TASK BRIEF:
Please quote exactly the lines below from the line containing "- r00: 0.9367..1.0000" to the line containing "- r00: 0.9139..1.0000", both lines included, and nothing else.

PROVIDED ENTRIES:
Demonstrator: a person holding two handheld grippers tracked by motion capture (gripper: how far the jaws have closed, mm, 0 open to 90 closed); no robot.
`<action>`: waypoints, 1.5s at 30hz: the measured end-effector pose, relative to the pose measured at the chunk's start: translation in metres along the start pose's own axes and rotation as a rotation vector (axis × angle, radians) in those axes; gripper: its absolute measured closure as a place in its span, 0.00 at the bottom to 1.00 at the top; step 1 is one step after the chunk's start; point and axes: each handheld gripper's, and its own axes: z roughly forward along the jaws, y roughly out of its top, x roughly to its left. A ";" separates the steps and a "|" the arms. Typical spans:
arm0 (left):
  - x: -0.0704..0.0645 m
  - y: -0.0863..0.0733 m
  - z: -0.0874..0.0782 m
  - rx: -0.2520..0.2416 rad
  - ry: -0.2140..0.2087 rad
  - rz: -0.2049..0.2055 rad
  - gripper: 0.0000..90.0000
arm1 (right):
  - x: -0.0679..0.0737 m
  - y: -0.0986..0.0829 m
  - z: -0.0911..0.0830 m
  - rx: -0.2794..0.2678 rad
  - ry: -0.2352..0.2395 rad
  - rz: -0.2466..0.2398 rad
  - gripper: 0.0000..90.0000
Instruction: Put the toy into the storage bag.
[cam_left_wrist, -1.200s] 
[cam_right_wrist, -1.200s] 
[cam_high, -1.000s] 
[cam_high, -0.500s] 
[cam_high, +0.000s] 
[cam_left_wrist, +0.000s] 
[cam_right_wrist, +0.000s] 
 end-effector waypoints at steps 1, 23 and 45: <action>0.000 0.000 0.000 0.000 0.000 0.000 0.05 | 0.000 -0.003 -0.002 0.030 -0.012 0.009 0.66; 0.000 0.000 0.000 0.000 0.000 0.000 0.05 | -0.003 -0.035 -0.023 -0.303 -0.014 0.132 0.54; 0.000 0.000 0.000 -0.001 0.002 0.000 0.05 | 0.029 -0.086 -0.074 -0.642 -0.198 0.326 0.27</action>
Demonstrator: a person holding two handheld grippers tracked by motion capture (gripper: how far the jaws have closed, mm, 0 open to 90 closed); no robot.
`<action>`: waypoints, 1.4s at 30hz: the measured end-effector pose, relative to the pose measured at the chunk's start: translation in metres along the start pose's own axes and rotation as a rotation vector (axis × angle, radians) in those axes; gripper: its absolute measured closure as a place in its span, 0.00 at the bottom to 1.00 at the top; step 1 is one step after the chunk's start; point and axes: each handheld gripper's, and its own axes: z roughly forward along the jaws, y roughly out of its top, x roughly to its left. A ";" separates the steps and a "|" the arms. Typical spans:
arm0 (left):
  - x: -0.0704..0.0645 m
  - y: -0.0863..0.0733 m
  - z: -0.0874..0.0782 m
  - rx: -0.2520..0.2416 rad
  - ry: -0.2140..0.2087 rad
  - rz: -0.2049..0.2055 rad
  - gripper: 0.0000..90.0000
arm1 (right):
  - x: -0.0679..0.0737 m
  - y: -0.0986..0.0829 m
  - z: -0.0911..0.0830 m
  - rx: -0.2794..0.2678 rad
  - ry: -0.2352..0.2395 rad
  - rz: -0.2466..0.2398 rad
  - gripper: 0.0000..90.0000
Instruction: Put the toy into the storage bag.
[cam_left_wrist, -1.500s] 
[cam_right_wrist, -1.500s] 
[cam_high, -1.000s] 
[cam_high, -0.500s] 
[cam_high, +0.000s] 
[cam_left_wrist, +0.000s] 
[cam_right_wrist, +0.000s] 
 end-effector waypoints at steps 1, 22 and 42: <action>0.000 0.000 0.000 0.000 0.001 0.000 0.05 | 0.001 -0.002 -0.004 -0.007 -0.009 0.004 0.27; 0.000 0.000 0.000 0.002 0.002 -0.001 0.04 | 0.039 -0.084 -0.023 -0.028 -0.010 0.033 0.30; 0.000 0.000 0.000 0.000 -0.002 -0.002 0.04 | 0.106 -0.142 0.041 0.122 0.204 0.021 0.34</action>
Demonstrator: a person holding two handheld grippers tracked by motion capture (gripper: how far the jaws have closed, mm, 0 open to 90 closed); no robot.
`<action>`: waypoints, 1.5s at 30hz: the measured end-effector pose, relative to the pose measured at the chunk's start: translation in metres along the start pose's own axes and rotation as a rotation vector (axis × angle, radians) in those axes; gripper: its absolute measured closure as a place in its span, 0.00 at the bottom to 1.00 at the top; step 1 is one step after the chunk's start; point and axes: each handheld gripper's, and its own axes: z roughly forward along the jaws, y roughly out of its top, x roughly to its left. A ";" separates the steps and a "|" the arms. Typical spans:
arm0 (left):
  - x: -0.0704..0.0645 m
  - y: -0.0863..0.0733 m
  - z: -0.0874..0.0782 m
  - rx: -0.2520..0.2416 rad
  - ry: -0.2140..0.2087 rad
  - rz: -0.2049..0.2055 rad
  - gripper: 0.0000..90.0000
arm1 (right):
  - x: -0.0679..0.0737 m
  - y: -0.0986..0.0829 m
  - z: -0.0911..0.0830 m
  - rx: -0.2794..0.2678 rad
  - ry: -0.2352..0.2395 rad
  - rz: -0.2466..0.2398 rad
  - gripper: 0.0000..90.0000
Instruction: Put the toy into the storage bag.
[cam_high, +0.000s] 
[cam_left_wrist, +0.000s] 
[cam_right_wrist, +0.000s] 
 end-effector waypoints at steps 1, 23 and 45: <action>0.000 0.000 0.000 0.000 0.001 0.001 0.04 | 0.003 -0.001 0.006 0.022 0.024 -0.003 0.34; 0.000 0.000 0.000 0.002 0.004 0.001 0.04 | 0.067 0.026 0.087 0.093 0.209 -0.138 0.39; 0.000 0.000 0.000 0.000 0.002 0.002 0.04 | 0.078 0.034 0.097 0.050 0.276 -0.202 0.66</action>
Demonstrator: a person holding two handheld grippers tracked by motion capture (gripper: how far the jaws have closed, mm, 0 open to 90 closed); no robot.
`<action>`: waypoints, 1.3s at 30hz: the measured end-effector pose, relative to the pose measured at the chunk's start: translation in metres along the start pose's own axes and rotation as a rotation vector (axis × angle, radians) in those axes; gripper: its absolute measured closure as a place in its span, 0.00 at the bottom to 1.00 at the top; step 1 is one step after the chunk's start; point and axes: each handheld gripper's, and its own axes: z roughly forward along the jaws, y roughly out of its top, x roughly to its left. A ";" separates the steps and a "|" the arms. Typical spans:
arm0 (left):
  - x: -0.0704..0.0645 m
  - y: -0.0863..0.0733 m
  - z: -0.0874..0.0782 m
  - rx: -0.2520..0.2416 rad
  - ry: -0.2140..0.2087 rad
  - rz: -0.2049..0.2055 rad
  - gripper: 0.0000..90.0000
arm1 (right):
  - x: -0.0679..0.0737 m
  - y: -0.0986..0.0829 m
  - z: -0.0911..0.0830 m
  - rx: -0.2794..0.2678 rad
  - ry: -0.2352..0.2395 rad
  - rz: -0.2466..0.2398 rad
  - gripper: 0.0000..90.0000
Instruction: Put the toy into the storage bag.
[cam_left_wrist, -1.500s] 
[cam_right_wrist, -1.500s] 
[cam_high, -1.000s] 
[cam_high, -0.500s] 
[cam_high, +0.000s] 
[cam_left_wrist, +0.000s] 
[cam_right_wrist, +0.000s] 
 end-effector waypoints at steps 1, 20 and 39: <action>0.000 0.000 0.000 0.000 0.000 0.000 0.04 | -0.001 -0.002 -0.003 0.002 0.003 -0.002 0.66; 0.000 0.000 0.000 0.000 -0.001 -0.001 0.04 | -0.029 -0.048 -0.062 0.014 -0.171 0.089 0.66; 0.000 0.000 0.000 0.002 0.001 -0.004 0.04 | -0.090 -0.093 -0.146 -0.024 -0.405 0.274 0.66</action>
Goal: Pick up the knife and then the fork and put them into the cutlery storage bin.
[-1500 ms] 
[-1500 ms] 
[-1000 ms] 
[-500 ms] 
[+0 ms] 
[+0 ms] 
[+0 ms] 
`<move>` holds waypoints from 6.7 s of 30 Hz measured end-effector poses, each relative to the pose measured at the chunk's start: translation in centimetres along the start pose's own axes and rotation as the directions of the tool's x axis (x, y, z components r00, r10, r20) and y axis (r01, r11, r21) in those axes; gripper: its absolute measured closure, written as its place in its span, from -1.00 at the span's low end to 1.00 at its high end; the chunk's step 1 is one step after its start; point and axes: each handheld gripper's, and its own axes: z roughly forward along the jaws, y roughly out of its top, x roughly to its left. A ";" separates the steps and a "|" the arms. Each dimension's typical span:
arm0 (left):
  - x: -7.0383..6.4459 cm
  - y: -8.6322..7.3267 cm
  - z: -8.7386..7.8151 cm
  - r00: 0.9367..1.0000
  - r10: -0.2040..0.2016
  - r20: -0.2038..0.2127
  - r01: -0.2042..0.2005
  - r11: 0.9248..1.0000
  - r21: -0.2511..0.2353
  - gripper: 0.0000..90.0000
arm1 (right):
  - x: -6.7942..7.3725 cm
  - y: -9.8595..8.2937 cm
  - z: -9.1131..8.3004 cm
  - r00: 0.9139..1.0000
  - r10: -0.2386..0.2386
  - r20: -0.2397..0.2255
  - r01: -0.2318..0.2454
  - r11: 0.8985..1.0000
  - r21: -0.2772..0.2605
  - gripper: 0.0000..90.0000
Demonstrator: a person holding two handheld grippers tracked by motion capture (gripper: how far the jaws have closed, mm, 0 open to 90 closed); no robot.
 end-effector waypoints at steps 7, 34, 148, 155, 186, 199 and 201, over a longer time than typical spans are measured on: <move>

ANSWER TO THE PROBLEM:
  - r00: 0.9367..1.0000
  - r10: -0.2040..0.2016
  - r20: -0.2038..0.2127
  - r01: -0.2042..0.2005
  - r11: 0.9248..1.0000
  - r21: -0.2511..0.2353
  - gripper: 0.0000..90.0000
arm1 (right):
  - x: -6.7942..7.3725 cm
  - y: -9.8595..8.2937 cm
  - z: -9.1131..8.3004 cm
  - r00: 0.9139..1.0000

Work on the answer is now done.